The laughter that once filled Noor Zia's classroom has been replaced by tears. Nearly every day, she says, her former students stop by to see if the school has reopened, only to break down when told it has not.

Zia often finds herself in tears, too. Before the aid cuts, she was the head teacher of 21 early learning centers that served 630 children aged 3-5. But the closures left her without a job, making it even harder for her to keep her family alive on the camp's meager rations.

"My heart is still crying, because my family depends on this job," she says, sitting in the empty classroom, where the wall behind her is adorned with a drawing of the Myanmar flag — a country most of her students, born in the camps, have never seen.

The funding cuts' pain goes beyond the school closures. Skills development programs that kept thousands of children occupied were also halted. Healthcare, nutrition and sanitation services have been reduced. In camps crawling with scabies and other diseases, the results of the reductions are clear on the children's scrawny bodies. Lesions line their slender limbs. The wet, rattling coughs of babies fill the fetid air. Atop a muddy hill, clusters of kids scratch ferociously at their heads, while a 4-year-old stoically plucks nits from her friend's scalp.

Bangladesh has barred the Rohingya from leaving the camps to find work, so they are reliant upon humanitarian aid to survive.
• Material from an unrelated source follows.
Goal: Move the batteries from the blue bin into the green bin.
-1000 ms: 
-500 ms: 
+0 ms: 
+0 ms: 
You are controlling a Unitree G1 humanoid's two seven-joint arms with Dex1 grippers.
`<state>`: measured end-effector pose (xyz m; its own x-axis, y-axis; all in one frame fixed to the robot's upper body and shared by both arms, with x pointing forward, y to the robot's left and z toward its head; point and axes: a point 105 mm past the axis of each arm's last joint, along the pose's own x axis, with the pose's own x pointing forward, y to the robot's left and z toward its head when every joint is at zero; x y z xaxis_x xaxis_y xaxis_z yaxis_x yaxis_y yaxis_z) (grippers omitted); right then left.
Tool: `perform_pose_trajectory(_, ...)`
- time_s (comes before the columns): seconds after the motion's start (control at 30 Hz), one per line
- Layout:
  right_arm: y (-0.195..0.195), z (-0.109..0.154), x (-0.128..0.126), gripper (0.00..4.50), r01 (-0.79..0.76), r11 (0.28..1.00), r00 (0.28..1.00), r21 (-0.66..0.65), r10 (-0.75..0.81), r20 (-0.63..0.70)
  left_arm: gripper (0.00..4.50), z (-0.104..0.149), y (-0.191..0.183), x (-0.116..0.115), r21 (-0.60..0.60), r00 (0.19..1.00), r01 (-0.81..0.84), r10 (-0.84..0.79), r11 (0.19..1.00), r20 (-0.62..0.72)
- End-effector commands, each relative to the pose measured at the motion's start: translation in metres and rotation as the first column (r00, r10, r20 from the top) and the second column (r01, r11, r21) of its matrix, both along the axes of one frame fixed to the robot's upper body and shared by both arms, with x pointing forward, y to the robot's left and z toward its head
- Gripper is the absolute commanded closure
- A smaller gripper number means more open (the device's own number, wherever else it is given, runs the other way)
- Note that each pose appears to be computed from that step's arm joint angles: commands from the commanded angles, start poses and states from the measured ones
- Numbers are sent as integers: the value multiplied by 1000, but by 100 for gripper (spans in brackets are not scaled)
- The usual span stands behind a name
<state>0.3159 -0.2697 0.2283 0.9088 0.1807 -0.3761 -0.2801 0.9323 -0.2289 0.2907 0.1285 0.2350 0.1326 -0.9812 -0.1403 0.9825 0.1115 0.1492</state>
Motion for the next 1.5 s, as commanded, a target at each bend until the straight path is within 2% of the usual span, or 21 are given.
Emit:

But the U.N.'s World Food Program, which had counted the U.S. as its largest donor, says it only has enough funds to continue providing food rations through March.

The prospect of a ration cut has terrified families. With no country offering the Rohingya large-scale resettlement, many have opted to make a run for it, with devastating results. Nearly a third of the 1,340 Rohingya who have fled Bangladesh by boat this year have died or gone missing en route, according to the U.N. High Commissioner for Refugees.

Noor Kaida, a 17-year-old whose dreams of becoming a doctor were dashed when she was married off after her school shut, says she has lost two young relatives to traffickers. Shattered by the school closures, the 13- and 16-year-old girls believed traffickers who promised them a better life in Malaysia, Kaida says. Other passengers on the girls' boats later told Kaida's family both girls were killed; one by drowning, and the other at the hands of a trafficker.

"If the school wasn't closed, they wouldn't have had to take these risks," Kaida says. "Because of the funding cuts and the school closures, thousands of girls were scattered in different places and their lives have been ruined."

'Pray for me'

The 13-year-old boy had been missing for nine days when the call came in from an unfamiliar number.

"Baba, I'm leaving," Mohammed told his frantic father. "I'm on the big boat now. Pray for me."

The call disconnected, and Mohib Ullah knew his worst nightmare had come true: Just like so many other children in recent months, his boy had been taken by traffickers. Ullah — who has no relation to Rahamot Ullah — called back again and again, but the phone was switched off.

Mohammed — whose full name the AP is withholding for safety reasons — had been miserable since his school closed. The kindhearted boy who loved to read and learn, especially English, had long dreamed of becoming a teacher. When his education ended, he told his father through tears that his life was over. Ullah promised to try and find money for private school, but as a widower caring for four children, it was impossible.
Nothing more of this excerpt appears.